* Task to carry out
The response must consist of the complete listing below, reproduced without alteration.

Start of Block

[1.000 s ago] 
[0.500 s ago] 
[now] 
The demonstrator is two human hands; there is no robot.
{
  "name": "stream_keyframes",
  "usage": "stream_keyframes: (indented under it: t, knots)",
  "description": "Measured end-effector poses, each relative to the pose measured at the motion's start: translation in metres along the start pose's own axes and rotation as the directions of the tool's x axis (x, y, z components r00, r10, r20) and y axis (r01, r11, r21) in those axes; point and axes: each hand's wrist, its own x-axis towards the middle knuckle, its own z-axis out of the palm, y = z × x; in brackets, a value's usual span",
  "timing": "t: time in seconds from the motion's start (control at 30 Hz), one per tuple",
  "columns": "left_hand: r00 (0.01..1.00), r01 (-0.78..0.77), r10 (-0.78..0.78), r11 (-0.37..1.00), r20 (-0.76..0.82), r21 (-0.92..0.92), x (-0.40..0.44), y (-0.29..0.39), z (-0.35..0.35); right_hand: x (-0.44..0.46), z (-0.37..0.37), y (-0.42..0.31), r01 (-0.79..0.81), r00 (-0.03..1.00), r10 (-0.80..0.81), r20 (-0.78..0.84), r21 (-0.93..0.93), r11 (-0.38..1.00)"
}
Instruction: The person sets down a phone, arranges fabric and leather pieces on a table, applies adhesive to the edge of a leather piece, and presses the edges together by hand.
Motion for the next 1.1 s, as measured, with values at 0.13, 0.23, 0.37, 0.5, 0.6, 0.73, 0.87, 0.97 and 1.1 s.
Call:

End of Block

* Solution
[1.000 s ago] 
[0.500 s ago] 
[now] 
The demonstrator is two human hands; there is no robot.
{
  "name": "stream_keyframes",
  "usage": "stream_keyframes: (indented under it: t, knots)",
  "description": "Measured end-effector poses, each relative to the pose measured at the motion's start: translation in metres along the start pose's own axes and rotation as the directions of the tool's x axis (x, y, z components r00, r10, r20) and y axis (r01, r11, r21) in those axes; point and axes: each hand's wrist, its own x-axis towards the middle knuckle, its own z-axis out of the palm, y = z × x; in brackets, a value's usual span",
  "timing": "t: time in seconds from the motion's start (control at 30 Hz), one per tuple",
  "columns": "left_hand: r00 (0.01..1.00), r01 (-0.78..0.77), r10 (-0.78..0.78), r11 (-0.37..1.00), r20 (-0.76..0.82), r21 (-0.92..0.92), x (-0.40..0.44), y (-0.29..0.39), z (-0.35..0.35); right_hand: x (-0.44..0.46), z (-0.37..0.37), y (-0.42..0.31), r01 (-0.79..0.81), r00 (-0.03..1.00), r10 (-0.80..0.81), r20 (-0.78..0.84), r21 (-0.93..0.93), r11 (-0.38..1.00)"
}
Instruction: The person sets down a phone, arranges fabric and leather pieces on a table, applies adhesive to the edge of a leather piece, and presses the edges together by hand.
Motion for the next 1.1 s, as measured, with values at 0.13, 0.23, 0.37, 0.5, 0.6, 0.73, 0.87, 0.97 and 1.1 s.
Call:

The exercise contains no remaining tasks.